Monday, October 9, 2017

JOHN-ERIK AXELSSON – Spår (G-Produktion, 1972)

International relevance: **
Swedish vocals

John-Erik Axelsson was a remarkably untalented singer/songwriter from Malung who somehow managed to convince G-Produktion (home of Acke & Gurra) that it was a splendid idea to release not one but two numbingly inept albums in the early 70's. Both albums were released as Axelsson.

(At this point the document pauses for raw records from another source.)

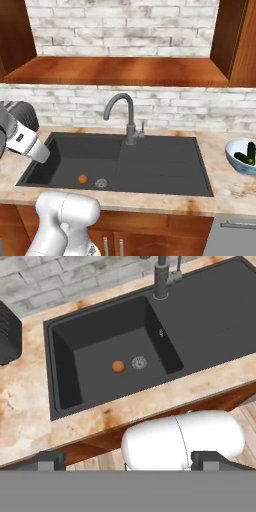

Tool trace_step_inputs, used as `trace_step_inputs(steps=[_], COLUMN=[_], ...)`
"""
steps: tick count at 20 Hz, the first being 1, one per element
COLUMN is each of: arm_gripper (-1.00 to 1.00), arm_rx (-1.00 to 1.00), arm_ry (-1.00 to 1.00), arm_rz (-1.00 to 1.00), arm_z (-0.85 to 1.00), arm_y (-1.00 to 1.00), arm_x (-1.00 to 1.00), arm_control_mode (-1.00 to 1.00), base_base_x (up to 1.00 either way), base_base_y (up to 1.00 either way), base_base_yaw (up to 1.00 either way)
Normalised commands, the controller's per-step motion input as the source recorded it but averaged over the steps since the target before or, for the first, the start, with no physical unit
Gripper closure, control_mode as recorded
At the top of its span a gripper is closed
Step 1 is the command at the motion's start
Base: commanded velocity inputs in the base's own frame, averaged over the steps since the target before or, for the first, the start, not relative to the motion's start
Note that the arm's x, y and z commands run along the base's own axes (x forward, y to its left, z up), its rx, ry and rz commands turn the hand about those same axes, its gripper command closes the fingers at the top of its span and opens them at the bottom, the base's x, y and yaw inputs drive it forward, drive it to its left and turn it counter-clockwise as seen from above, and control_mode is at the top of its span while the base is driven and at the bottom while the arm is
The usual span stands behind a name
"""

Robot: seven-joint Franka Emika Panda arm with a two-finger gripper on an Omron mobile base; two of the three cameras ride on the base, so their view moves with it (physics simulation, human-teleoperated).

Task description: Pick the cucumbers from the cabinet and place them in one bowl. Pick the tangerine from the sink and place it in the other bowl.

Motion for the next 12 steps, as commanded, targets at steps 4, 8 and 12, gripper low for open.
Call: trace_step_inputs(steps=[4, 8, 12], arm_gripper=[-1.00, -1.00, -1.00], arm_rx=[0.00, 0.00, 0.00], arm_ry=[0.00, 0.00, 0.00], arm_rz=[0.00, 0.00, 0.00], arm_z=[0.00, 0.00, 0.00], arm_y=[0.00, 0.00, 0.00], arm_x=[0.00, 0.00, 0.00], arm_control_mode=[1.00, 1.00, 1.00], base_base_x=[0.21, 0.60, 1.00], base_base_y=[1.00, 0.66, 0.40], base_base_yaw=[0.29, 0.11, 0.01])
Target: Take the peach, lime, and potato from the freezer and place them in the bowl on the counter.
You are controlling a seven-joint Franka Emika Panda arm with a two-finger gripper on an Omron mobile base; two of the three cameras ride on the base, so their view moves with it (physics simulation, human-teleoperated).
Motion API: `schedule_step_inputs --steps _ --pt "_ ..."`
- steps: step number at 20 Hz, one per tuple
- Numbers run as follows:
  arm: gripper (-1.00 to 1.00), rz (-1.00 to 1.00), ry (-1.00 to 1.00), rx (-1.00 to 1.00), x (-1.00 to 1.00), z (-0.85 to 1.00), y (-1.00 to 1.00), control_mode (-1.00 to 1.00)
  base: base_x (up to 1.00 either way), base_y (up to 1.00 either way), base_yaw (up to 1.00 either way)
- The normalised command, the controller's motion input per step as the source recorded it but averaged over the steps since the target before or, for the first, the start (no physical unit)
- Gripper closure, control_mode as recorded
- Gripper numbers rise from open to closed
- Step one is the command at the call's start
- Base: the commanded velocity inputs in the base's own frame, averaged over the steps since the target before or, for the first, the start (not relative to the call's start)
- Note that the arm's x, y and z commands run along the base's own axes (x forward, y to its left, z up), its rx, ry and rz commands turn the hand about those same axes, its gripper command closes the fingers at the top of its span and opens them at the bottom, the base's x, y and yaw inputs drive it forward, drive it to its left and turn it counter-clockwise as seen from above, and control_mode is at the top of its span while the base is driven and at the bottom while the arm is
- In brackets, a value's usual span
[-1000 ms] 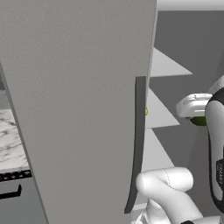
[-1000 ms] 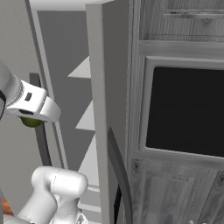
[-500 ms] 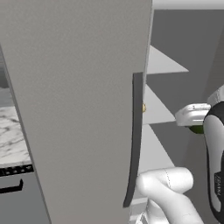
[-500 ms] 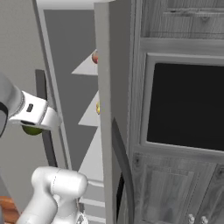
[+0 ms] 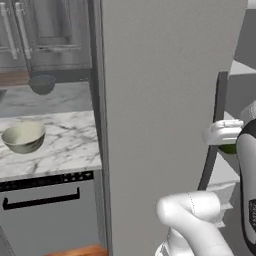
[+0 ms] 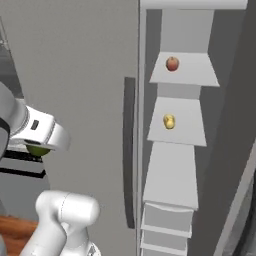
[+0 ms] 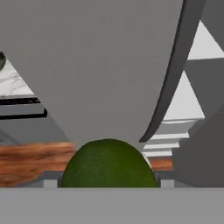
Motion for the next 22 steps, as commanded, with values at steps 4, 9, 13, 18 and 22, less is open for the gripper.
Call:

In the liner notes to his first album ”Spår”, Axelsson gladly explained that the arrangements were a group effort but that he, as a self-proclaimed dictator, was in charge of the final results. I guess he was ultimately responsible for ”Spår” too but maybe he shouldn't take too much pride in it. 'Real people' and outsider albums can be amazingly intriguing, but they can also be amazingly bad – not good bad, just bad bad. ”Spår” fits the latter category, falling somewhere inbetween Erik Aschan and U.S. dunce Cosmic Michael. Just to say something kind about it: it's short, less than 28 minutes.

If I had to pick the best or rather, the least worst track, it would be "Barkbrödsdag".
 
Not only was Axelsson a sub-par songwriter, a sub-sub-par singer, a sub-sub-sub-par guitar player, he was also a sub-sub-sub-sub-par lyricist. While there's no doubt his concerns with, for instance, environmental issues were sincere, his ability to express them weren't quite Nobel Prize winning material. Try this line from "Ode till Göran Nilsson": ”Det är så långt till ditt öra/men nu måste du höra” (”It's so far to your ear/but now you've got to hear” – and no, it does not sound any better in Swedish).

It's possible, even likely, that some will find the unintentional silliness cute and the naivety endearing, but an album this unimaginative and scoring this high on the bungler scale just makes me feel antsy and uncomfortable. I've seen ”Spår” compared to Kjell Höglund but that's as close you can get to defaming Höglund without being prosecuted.

Year of release might be incorrect. I've seen it listed as 1970 but according to "The Encyclopedia of Swedish Progressive Music" it was released in 1972 so I stuck with that.